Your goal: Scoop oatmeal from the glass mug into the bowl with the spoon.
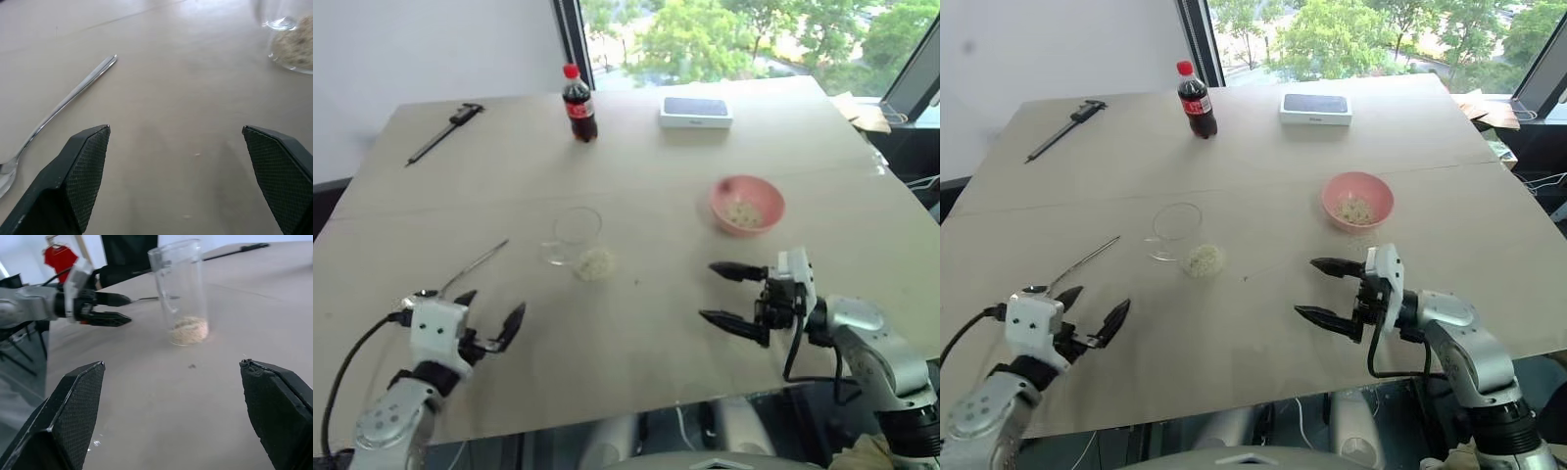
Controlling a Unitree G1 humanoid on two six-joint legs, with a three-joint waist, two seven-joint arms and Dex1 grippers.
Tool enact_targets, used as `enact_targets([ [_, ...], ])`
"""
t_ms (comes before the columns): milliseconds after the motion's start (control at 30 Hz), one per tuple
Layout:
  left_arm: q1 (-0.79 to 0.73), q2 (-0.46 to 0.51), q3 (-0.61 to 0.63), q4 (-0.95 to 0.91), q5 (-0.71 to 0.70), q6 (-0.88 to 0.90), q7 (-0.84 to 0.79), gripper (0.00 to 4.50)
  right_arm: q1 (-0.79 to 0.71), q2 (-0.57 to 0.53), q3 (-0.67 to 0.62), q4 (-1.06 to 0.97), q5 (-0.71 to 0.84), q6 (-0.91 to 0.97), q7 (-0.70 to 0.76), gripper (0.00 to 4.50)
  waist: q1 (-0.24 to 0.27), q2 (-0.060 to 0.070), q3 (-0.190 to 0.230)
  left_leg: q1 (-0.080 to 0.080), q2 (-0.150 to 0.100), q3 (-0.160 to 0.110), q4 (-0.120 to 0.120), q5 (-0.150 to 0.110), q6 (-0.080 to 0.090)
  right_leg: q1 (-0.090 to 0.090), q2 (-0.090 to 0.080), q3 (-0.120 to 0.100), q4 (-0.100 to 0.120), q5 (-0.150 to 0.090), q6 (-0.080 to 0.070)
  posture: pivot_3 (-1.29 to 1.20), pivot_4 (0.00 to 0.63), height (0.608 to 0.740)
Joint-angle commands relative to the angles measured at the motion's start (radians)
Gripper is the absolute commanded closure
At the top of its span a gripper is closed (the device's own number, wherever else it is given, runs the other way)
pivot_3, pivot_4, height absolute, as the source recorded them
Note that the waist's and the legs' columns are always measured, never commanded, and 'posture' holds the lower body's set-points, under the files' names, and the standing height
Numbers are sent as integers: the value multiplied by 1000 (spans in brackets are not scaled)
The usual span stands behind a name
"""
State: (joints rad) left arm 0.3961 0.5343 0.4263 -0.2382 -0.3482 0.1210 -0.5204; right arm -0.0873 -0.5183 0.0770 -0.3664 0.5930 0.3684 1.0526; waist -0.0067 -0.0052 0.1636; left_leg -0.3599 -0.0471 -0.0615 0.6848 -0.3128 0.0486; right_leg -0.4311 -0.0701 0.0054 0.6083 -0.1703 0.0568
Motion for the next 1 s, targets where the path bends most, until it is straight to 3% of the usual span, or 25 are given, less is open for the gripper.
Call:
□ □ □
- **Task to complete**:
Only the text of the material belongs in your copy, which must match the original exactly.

- **The completed task**:
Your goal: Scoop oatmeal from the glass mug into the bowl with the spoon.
Controlling a Unitree G1 humanoid on two six-joint legs, with a three-joint waist, two seven-joint arms and Dex1 grippers.
Tool enact_targets, used as `enact_targets([ [_, ...], ])`
"""
t_ms (comes before the columns): milliseconds after the motion's start (control at 30 Hz), one per tuple
Layout:
  left_arm: q1 (-0.79 to 0.73), q2 (-0.46 to 0.51), q3 (-0.61 to 0.63), q4 (-0.95 to 0.91), q5 (-0.71 to 0.70), q6 (-0.88 to 0.90), q7 (-0.84 to 0.79), gripper (0.00 to 4.50)
  right_arm: q1 (-0.79 to 0.71), q2 (-0.57 to 0.53), q3 (-0.67 to 0.62), q4 (-1.06 to 0.97), q5 (-0.71 to 0.84), q6 (-0.91 to 0.97), q7 (-0.70 to 0.76), gripper (0.00 to 4.50)
  waist: q1 (-0.24 to 0.27), q2 (-0.060 to 0.070), q3 (-0.190 to 0.230)
  left_leg: q1 (-0.080 to 0.080), q2 (-0.150 to 0.100), q3 (-0.160 to 0.110), q4 (-0.120 to 0.120), q5 (-0.150 to 0.110), q6 (-0.080 to 0.090)
  right_leg: q1 (-0.090 to 0.090), q2 (-0.090 to 0.080), q3 (-0.120 to 0.100), q4 (-0.100 to 0.120), q5 (-0.150 to 0.090), q6 (-0.080 to 0.070)
  posture: pivot_3 (-1.29 to 1.20), pivot_4 (0.00 to 0.63), height (0.608 to 0.740)
Joint-angle commands relative to the angles measured at the motion's start (radians)
Gripper is the absolute commanded closure
At the top of its span a gripper is closed (the device's own number, wherever else it is given, runs the other way)
pivot_3, pivot_4, height absolute, as the source recorded them
Note that the waist's and the legs' columns are always measured, never commanded, and 'posture' holds the lower body's set-points, under the files' names, and the standing height
Numbers are sent as integers: the value multiplied by 1000 (spans in brackets are not scaled)
The usual span stands behind a name
"""
State: (joints rad) left arm 0.3961 0.5343 0.4263 -0.2382 -0.3482 0.1210 -0.5204; right arm -0.0873 -0.5183 0.0770 -0.3664 0.5930 0.3684 1.0526; waist -0.0067 -0.0052 0.1636; left_leg -0.3599 -0.0471 -0.0615 0.6848 -0.3128 0.0486; right_leg -0.4311 -0.0701 0.0054 0.6083 -0.1703 0.0568
Motion for the next 1 s, targets where the path bends most, until it is straight to 3% of the usual span, or 25 are given, less is open for the gripper.
Call:

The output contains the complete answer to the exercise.